**Task brief:**
A verbatim copy of every entry is required.

[Collected data]
== Segment start ==
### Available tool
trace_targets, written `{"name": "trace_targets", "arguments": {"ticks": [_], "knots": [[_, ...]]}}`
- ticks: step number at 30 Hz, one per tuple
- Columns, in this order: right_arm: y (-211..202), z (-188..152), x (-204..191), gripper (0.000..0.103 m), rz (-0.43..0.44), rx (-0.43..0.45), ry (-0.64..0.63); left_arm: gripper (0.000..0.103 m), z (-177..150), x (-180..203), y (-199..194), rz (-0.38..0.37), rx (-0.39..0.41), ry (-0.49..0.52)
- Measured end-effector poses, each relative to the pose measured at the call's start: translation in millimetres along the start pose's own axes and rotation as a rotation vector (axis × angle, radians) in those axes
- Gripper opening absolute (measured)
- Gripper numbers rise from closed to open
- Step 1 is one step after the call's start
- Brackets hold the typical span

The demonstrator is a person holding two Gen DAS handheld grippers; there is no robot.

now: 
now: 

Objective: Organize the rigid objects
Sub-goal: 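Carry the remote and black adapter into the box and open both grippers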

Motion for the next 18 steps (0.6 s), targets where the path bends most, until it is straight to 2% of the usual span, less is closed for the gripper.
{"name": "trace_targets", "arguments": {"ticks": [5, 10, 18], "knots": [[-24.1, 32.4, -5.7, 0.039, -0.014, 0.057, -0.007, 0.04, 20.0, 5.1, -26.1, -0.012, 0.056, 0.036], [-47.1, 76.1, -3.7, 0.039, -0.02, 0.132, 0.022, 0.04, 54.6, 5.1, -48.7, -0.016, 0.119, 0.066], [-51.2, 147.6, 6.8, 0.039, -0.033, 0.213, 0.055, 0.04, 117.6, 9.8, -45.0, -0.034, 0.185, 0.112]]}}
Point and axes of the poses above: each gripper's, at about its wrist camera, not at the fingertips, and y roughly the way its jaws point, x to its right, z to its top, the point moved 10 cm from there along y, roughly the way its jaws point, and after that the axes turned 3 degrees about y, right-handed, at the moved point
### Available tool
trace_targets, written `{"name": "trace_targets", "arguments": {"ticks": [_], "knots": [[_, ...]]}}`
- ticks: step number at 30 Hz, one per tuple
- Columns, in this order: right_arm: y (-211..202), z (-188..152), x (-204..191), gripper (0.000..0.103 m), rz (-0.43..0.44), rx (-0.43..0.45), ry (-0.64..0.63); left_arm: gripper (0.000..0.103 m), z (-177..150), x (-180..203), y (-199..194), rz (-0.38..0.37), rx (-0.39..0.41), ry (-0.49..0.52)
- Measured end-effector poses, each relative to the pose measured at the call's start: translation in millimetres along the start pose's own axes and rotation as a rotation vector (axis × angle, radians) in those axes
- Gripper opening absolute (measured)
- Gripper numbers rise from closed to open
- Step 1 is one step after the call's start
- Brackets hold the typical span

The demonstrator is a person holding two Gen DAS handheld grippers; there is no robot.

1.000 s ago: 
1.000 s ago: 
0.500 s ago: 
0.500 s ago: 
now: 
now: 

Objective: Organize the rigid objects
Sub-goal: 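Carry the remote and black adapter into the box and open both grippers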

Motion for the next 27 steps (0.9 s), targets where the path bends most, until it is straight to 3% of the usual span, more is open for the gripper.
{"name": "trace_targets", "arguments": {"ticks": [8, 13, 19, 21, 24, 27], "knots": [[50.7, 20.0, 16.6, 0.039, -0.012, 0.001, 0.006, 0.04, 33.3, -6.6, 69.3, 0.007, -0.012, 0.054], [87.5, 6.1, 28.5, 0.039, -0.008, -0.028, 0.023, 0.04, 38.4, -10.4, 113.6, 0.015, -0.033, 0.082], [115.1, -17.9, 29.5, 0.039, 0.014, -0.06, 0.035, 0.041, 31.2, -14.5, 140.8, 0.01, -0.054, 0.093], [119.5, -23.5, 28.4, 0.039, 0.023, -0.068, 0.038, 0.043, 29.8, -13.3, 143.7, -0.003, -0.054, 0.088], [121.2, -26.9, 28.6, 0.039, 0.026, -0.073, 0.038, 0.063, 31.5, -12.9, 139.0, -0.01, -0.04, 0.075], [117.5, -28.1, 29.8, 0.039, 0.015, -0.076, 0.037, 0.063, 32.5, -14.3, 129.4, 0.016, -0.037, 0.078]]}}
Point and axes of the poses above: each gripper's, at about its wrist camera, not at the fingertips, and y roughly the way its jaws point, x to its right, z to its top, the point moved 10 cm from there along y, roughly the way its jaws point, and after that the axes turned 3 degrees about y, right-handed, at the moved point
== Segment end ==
**Solution to this exercise:**
### Available tool
trace_targets, written `{"name": "trace_targets", "arguments": {"ticks": [_], "knots": [[_, ...]]}}`
- ticks: step number at 30 Hz, one per tuple
- Columns, in this order: right_arm: y (-211..202), z (-188..152), x (-204..191), gripper (0.000..0.103 m), rz (-0.43..0.44), rx (-0.43..0.45), ry (-0.64..0.63); left_arm: gripper (0.000..0.103 m), z (-177..150), x (-180..203), y (-199..194), rz (-0.38..0.37), rx (-0.39..0.41), ry (-0.49..0.52)
- Measured end-effector poses, each relative to the pose measured at the call's start: translation in millimetres along the start pose's own axes and rotation as a rotation vector (axis × angle, radians) in those axes
- Gripper opening absolute (measured)
- Gripper numbers rise from closed to open
- Step 1 is one step after the call's start
- Brackets hold the typical span

The demonstrator is a person holding two Gen DAS handheld grippers; there is no robot.

now: 
now: 

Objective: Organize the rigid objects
Sub-goal: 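Carry the remote and black adapter into the box and open both grippers
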
Motion for the next 18 steps (0.6 s), targets where the path bends most, until it is straight to 2% of the usual span, less is closed for the gripper.
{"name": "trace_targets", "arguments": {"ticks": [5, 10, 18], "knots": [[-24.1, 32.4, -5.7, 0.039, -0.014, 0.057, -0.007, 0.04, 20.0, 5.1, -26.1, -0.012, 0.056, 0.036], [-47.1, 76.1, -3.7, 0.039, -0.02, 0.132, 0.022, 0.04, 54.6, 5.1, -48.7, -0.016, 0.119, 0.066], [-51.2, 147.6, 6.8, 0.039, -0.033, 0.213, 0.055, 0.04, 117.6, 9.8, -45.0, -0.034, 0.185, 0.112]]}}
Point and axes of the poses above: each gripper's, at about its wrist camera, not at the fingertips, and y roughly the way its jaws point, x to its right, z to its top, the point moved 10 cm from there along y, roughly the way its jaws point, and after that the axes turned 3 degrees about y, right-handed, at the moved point
### Available tool
trace_targets, written `{"name": "trace_targets", "arguments": {"ticks": [_], "knots": [[_, ...]]}}`
- ticks: step number at 30 Hz, one per tuple
- Columns, in this order: right_arm: y (-211..202), z (-188..152), x (-204..191), gripper (0.000..0.103 m), rz (-0.43..0.44), rx (-0.43..0.45), ry (-0.64..0.63); left_arm: gripper (0.000..0.103 m), z (-177..150), x (-180..203), y (-199..194), rz (-0.38..0.37), rx (-0.39..0.41), ry (-0.49..0.52)
- Measured end-effector poses, each relative to the pose measured at the call's start: translation in millimetres along the start pose's own axes and rotation as a rotation vector (axis × angle, radians) in those axes
- Gripper opening absolute (measured)
- Gripper numbers rise from closed to open
- Step 1 is one step after the call's start
- Brackets hold the typical span

The demonstrator is a person holding two Gen DAS handheld grippers; there is no robot.

1.000 s ago: 
1.000 s ago: 
0.500 s ago: 
0.500 s ago: 
now: 
now: 

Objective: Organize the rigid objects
Sub-goal: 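Carry the remote and black adapter into the box and open both grippers
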
Motion for the next 27 steps (0.9 s), targets where the path bends most, until it is straight to 3% of the usual span, more is open for the gripper.
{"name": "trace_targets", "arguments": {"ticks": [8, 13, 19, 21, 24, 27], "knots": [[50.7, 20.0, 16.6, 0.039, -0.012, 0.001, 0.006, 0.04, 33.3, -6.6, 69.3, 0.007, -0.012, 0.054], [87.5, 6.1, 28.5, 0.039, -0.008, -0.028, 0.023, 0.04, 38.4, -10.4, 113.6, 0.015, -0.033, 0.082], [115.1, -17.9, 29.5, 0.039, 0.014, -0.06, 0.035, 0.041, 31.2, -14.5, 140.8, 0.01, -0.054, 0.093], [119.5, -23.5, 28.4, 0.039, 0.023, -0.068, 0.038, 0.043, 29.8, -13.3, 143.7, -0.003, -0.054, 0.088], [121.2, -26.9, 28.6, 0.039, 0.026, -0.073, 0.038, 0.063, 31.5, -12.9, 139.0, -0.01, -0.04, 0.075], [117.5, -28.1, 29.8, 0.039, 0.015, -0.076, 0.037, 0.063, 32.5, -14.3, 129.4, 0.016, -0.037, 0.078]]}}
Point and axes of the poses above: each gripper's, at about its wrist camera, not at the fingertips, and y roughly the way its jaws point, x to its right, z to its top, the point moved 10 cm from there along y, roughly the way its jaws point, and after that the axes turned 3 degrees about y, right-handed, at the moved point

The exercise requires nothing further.